Все смотрели на нее с изумлением, которое явно ее радовало. У Франца ощущение неприязни (он знал, что после упомянутой аварии его жена была ужасно убита и без конца жаловалась) смешивалось со странным восхищением (ее способность преобразовывать все пережитое свидетельствовало о завидной жизнестойкости).

Она продолжала: — Там я начала делить книги на дневные и ночные. В самом деле, есть книги дня и книги, которые можно читать исключительно ночью.

Все изображали восторженное удивление, лишь один скульптор, держась за палец, сильно морщился от неприятного воспоминания.

Мария-Клод обратилась к нему: — В какую группу ты зачислил бы Стендаля?

Скульптор слушал ее вполуха и потому смущенно пожал плечами. Искусствовед, стоящий возле него, заявил, что, на его взгляд, Стендаль — чтение дневное.

Мария-Клод покачала головой и громко объявила: — Как бы не так! Ты глубоко ошибаешься! Стендаль — ночной автор!

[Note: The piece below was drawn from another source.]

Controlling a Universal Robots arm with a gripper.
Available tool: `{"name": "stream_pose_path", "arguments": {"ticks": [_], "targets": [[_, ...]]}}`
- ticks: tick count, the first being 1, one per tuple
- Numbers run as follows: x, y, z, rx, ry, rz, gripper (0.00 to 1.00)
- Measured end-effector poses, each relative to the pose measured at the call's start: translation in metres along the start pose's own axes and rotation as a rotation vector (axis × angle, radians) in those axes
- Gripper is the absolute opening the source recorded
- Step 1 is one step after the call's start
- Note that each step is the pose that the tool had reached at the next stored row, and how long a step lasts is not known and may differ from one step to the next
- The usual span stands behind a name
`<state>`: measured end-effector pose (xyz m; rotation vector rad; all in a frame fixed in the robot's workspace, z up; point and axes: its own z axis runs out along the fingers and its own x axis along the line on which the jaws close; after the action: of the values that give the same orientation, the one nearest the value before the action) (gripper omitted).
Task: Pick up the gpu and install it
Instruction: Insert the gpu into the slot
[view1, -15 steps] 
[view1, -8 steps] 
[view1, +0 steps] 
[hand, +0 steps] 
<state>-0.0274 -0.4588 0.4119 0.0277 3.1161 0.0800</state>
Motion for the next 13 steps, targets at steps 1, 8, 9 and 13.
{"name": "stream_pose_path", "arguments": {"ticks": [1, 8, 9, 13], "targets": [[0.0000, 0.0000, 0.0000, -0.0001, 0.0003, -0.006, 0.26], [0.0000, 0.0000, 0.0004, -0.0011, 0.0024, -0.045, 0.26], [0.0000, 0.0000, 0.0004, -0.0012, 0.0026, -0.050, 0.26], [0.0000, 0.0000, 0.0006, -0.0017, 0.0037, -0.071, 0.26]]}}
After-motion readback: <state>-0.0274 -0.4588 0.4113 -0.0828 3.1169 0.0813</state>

Франц участвовал в дискуссии о ночном и дневном искусстве с немалой рассеянностью, ибо занят был только одной мыслью: когда появится Сабина. Не день и не два они вместе раздумывали над тем, стоит ли ей принять приглашение на этот коктейль. Мария-Клод устроила его для всех живописцев и скульпторов, которые когда-либо выставлялись в ее частной галерее. С тех пор как Сабина познакомилась с Францем, она избегала его жены. Однако, опасаясь выдать себя, они в конце концов все же решили, что будет естественнее и менее подозрительно, если она придет.